Friday, July 11, 2014

Vision in the Valley, Part I


When I was in college, I found my grandpa's daily devotional book. It was My Utmost for His Highest, by Oswald Chambers. Each dated page has a short verse, and a few paragraphs of reflection (sometimes rebuke), and wisdom. I know he's not God, but Oswald knows what's up. I bought myself a copy of My Utmost, and have been using it on and off for about six years. It's interesting (and hilarious, perfect, etc.) how timely certain entries have been. I can forget to read for a week, then pick it up and BAM, my world is rocked by some soul-revealing truth. The Lord works in mysterious ways, am I right?

For the past week or so, Oswald's theme has been about vision. Or, more accurately, what to do when God gives us a vision, and we lose sight of it when the waves start rolling. To say that theme is applicable to my heart is an understatement. So, here is my unpacking of Oswald, Jesus, and vision, part one.

On June 27, Oswald's verse of choice was from Jeremiah. "'...I am with you to deliver you,' says the Lord." 

Jeremiah 1 is the story of Jeremiah's calling. God says, "Hey, dude, it's Me. It's time to do what I made you to do." 

Okay, first off, that is huge. Huge. I am reminded of the scene in The Lion, The Witch, and The Wardrobe, when Aslan crowns the four Pevensie kids kings and queens of Narnia. They were clueless, ill-prepared and afraid. They were children. But Aslan made them royalty, and prepared them to fulfill their roles. He bestowed upon them dignity, power, and identity, even though they didn't deserve it or earn it. God works the same way, I think. He delights in using us, though we are broken people. He has a vision specific to you, and He shares it with you and promises to prepare you for it.

Initially, Jeremiah's all like, "Umm, I can't do all that. It sounds hard and I'm scared. Everyone will be mean to me."

Because humans get scared real quick. We see the vision, or part of the vision, and we're like UM NO THANK YOU I CAN'T EVEN. Maybe because we imagine trying to handle it in our own strength. I've noticed that more often than not, God's plan for a person's life is far grander than anything they would have concocted alone. Not grand in the sense of pearls and velvet and fame. But He knows that, by His power, we are capable of more than we think.

God responds to Jeremiah, "I will protect you. Do what I'm asking of you, and I will protect you. Don't worry about defending yourself, protecting yourself, or seeking justice for yourself. Just carry on in what I tell you to do, and I will handle the rest." 

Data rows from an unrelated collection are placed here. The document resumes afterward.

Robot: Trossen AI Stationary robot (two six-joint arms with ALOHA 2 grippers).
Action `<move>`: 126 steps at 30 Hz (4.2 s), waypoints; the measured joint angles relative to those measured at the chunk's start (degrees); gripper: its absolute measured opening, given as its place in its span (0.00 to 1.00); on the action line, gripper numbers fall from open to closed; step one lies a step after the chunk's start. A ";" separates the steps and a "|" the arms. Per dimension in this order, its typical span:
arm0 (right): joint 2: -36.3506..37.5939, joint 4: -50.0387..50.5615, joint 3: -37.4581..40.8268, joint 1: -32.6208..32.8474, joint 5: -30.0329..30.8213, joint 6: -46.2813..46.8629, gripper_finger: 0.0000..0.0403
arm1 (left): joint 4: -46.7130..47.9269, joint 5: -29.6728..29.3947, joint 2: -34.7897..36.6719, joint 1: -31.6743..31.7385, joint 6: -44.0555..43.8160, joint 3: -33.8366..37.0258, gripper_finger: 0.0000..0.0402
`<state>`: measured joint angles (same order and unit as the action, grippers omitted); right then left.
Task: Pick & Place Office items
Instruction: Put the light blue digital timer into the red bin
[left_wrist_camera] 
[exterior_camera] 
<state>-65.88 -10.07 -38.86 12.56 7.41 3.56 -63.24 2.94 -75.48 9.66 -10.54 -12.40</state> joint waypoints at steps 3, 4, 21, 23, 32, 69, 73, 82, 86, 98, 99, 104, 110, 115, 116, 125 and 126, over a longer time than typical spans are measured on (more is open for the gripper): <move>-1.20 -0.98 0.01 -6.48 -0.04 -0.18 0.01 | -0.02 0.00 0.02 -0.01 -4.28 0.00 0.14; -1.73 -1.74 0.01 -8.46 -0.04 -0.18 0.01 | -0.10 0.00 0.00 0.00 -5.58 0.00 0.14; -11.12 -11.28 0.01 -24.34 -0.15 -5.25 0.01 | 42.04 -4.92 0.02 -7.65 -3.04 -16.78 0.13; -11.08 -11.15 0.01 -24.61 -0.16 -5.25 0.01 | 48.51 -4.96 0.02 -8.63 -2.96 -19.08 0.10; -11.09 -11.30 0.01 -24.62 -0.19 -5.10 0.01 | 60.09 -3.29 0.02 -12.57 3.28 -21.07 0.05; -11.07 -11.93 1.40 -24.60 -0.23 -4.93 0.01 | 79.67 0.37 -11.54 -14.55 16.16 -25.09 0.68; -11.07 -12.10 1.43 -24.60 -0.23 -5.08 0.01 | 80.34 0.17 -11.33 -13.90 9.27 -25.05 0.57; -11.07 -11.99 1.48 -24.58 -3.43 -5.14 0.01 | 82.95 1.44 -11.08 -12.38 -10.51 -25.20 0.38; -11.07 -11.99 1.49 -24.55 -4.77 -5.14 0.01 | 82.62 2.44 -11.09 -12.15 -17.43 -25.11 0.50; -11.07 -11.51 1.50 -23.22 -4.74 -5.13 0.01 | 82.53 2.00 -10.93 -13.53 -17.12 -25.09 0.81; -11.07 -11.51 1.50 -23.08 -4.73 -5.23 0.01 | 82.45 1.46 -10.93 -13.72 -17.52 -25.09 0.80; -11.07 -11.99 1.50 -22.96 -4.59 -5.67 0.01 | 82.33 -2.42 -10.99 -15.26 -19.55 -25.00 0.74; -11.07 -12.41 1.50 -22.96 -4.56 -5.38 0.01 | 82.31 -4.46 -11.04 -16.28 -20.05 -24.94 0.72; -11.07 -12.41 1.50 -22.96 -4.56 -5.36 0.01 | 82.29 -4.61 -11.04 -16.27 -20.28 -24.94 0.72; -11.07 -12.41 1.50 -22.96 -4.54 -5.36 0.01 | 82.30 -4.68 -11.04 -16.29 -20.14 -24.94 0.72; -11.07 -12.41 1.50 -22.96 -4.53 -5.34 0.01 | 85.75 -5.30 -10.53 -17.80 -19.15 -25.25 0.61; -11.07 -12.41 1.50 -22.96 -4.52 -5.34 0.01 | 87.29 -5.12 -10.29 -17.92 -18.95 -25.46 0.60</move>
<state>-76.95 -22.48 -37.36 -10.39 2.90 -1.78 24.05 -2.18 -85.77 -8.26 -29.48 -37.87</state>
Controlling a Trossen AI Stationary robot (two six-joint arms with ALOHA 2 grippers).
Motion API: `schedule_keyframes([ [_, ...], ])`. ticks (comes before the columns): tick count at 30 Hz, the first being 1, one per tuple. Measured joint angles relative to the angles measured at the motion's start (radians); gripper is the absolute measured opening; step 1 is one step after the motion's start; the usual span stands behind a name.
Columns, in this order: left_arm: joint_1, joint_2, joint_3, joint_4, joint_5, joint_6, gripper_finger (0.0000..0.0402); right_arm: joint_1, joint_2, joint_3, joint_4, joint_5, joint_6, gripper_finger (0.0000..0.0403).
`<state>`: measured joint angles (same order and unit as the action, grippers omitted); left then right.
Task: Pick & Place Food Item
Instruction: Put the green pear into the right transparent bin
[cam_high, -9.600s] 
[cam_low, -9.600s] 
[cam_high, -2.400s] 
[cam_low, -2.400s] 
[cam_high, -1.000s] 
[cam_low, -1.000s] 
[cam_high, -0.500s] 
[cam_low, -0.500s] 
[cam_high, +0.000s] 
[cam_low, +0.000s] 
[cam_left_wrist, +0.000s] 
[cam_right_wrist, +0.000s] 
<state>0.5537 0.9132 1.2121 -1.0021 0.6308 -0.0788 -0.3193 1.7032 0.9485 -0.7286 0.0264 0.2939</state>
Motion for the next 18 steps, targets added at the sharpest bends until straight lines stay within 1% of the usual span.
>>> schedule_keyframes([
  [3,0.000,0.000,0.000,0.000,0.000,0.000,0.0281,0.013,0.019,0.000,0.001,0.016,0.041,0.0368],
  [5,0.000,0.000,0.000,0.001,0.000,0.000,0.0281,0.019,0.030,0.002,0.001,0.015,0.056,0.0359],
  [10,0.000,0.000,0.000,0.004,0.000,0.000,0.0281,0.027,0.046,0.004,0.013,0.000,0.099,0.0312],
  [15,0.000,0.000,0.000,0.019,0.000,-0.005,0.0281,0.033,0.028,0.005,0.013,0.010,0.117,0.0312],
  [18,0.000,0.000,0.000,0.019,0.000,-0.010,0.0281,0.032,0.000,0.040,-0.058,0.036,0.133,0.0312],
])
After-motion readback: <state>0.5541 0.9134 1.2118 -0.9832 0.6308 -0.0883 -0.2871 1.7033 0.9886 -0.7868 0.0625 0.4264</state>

I am a huge proponent of seeking justice. I do it selfishly all the time. If I feel I have been wronged, I have the hardest (hhhaaarrrdddeeessst) time letting it go. On the outside, that seems totally normal, even okay. Of course I'm allowed to be mad at the man who broke my heart. Of course I can be frustrated by a friend who has treated me poorly. There is every kind of justification in the world for holding on to hurt feelings. It's righteous anger, right? It's okay to be mad at a situation that is bad. 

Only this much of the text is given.